> _Exercise brief_
The listing below holds a line with "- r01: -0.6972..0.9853" and a later line with "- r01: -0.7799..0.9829". Write out those two lines and every line between them, exactly, and nothing else.

> _Provided entries_
============
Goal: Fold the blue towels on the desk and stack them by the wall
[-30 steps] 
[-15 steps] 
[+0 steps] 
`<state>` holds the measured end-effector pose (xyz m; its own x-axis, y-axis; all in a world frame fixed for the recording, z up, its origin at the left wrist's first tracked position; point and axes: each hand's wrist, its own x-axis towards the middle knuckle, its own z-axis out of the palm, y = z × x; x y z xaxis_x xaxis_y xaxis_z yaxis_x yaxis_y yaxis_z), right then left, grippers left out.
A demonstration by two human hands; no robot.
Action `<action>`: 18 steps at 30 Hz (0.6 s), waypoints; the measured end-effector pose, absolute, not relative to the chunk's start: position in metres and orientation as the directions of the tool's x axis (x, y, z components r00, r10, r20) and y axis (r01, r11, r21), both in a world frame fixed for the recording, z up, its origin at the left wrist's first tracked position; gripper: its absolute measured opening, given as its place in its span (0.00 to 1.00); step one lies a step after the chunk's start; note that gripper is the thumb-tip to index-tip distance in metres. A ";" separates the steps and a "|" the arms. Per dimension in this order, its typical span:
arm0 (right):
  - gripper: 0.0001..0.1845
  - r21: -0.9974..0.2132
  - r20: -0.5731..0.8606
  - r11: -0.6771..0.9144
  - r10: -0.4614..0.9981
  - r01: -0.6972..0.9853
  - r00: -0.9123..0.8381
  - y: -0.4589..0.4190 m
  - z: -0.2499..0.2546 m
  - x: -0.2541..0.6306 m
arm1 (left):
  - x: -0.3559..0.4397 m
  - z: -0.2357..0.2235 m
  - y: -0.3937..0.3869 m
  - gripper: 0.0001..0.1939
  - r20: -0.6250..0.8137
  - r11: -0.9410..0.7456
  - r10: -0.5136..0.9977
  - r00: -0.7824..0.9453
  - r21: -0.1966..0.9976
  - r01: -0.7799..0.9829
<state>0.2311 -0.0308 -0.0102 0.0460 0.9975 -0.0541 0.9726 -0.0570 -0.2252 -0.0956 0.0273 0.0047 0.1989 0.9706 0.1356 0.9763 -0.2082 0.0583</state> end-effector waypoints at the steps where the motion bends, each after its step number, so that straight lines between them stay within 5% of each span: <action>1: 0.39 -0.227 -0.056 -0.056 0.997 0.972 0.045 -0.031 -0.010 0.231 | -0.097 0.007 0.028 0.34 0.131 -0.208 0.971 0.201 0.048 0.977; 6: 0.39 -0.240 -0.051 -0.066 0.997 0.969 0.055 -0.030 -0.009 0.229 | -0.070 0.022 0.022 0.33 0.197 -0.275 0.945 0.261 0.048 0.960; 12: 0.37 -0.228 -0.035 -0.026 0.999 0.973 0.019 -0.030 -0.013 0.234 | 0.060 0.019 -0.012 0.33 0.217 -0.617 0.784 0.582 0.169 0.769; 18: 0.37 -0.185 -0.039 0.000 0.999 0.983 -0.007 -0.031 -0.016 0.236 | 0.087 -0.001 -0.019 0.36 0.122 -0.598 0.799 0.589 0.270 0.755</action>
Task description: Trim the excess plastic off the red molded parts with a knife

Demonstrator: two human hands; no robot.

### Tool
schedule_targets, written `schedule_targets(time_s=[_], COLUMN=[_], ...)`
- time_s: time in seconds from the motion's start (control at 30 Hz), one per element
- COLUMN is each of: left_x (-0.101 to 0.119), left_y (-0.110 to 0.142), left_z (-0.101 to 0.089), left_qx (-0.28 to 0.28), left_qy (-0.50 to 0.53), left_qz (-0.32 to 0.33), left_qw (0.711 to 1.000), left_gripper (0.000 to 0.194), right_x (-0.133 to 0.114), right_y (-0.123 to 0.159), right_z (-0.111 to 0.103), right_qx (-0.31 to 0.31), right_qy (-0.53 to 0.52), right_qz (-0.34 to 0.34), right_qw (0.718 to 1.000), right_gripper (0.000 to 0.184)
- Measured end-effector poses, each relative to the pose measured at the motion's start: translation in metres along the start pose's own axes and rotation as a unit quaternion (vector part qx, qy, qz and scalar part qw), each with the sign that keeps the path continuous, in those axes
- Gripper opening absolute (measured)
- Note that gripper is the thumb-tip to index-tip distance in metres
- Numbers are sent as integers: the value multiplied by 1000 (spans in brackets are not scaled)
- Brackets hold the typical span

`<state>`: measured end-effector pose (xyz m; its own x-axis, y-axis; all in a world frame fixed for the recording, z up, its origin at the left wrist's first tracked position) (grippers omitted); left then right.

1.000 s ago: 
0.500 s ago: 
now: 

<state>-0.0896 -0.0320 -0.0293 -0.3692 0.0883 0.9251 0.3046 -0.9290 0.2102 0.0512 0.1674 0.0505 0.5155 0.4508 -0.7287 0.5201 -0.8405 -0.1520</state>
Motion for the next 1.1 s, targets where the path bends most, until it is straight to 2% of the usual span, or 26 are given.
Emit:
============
> _Exercise result_
  - r01: -0.6972..0.9853
  - r00: -0.9123..0.8381
  - y: -0.4589..0.4190 m
  - z: -0.2499..0.2546 m
  - x: -0.2541..0.6306 m
arm1 (left):
  - x: -0.3559..0.4397 m
  - z: -0.2357..0.2235 m
  - y: -0.3937..0.3869 m
  - gripper: 0.0001..0.1939
  - r20: -0.6250..0.8137
  - r11: -0.9410..0.7456
  - r10: -0.5136..0.9977
  - r00: -0.7824..0.9453
  - r21: -0.1966..0.9976
  - r01: -0.7799..0.9829

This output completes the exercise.